[MediaWiki-commits] [Gerrit] mediawiki/core[REL1_26]: Remove support for $wgWellFormedXml=false

2016-08-11 Thread jenkins-bot (Code Review)
jenkins-bot has submitted this change and it was merged.

Change subject: Remove support for $wgWellFormedXml=false
..


Remove support for $wgWellFormedXml=false

tl;dr: Having unnessary complexity in security critical code is bad.

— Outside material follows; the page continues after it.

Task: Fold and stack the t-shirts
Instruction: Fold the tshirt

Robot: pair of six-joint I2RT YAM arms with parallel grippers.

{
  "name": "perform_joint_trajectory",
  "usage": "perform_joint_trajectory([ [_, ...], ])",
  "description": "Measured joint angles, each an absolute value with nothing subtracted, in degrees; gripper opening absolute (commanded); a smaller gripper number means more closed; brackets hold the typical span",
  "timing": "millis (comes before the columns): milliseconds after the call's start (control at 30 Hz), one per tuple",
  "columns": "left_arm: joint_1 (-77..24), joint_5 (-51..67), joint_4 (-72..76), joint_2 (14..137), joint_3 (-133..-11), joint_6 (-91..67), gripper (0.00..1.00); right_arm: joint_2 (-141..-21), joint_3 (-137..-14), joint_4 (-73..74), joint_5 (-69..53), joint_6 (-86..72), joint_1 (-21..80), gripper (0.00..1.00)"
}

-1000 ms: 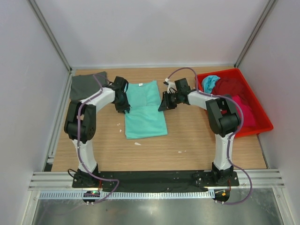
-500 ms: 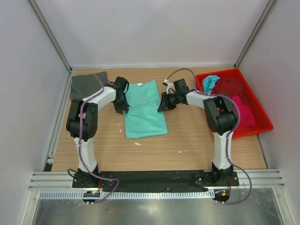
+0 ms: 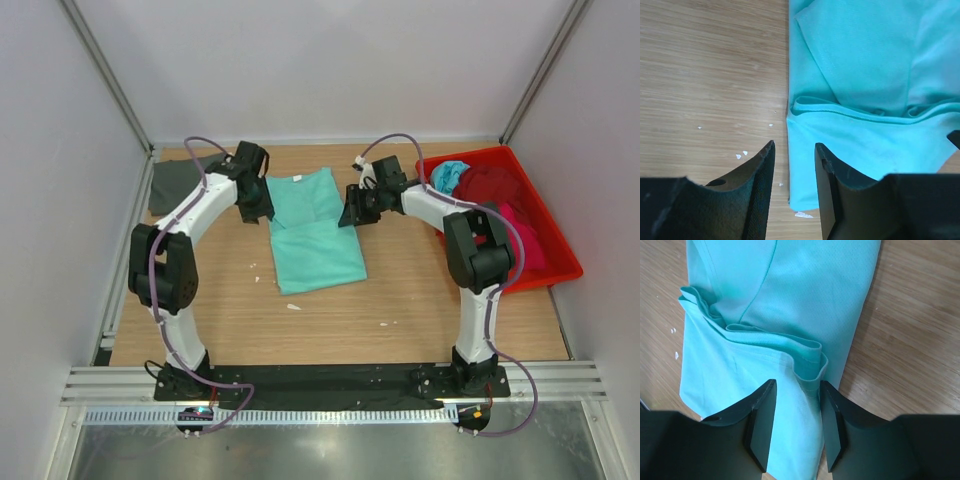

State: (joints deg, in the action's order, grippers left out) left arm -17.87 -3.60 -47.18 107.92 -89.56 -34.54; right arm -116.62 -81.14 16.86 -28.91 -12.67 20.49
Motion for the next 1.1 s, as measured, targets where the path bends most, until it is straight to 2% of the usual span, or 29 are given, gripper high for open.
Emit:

* When PHP is built with certain versions of libpcre, can lead to XSS
* Extra options add extra complexity and maintenance burden
** Thus we should only have one html output mode. well formed = false
 was already vetoed in T52040, so lets go with WellFormed=true.
* Options which are used by very few people tend to get tested less
* Escaping is an area of code where we should be very conservative
* Having escaping rules depend on making assumptions about which
characters various browsers consider "whitespace" is scary
* $wgWellFormedXml=false has had a negative security impact in the
past (Usually not directly its fault, but has made other bugs
more exploitable)
* Saving a couple bytes (even less bytes after gzip taken into
account) is really not worth it in this context (imho).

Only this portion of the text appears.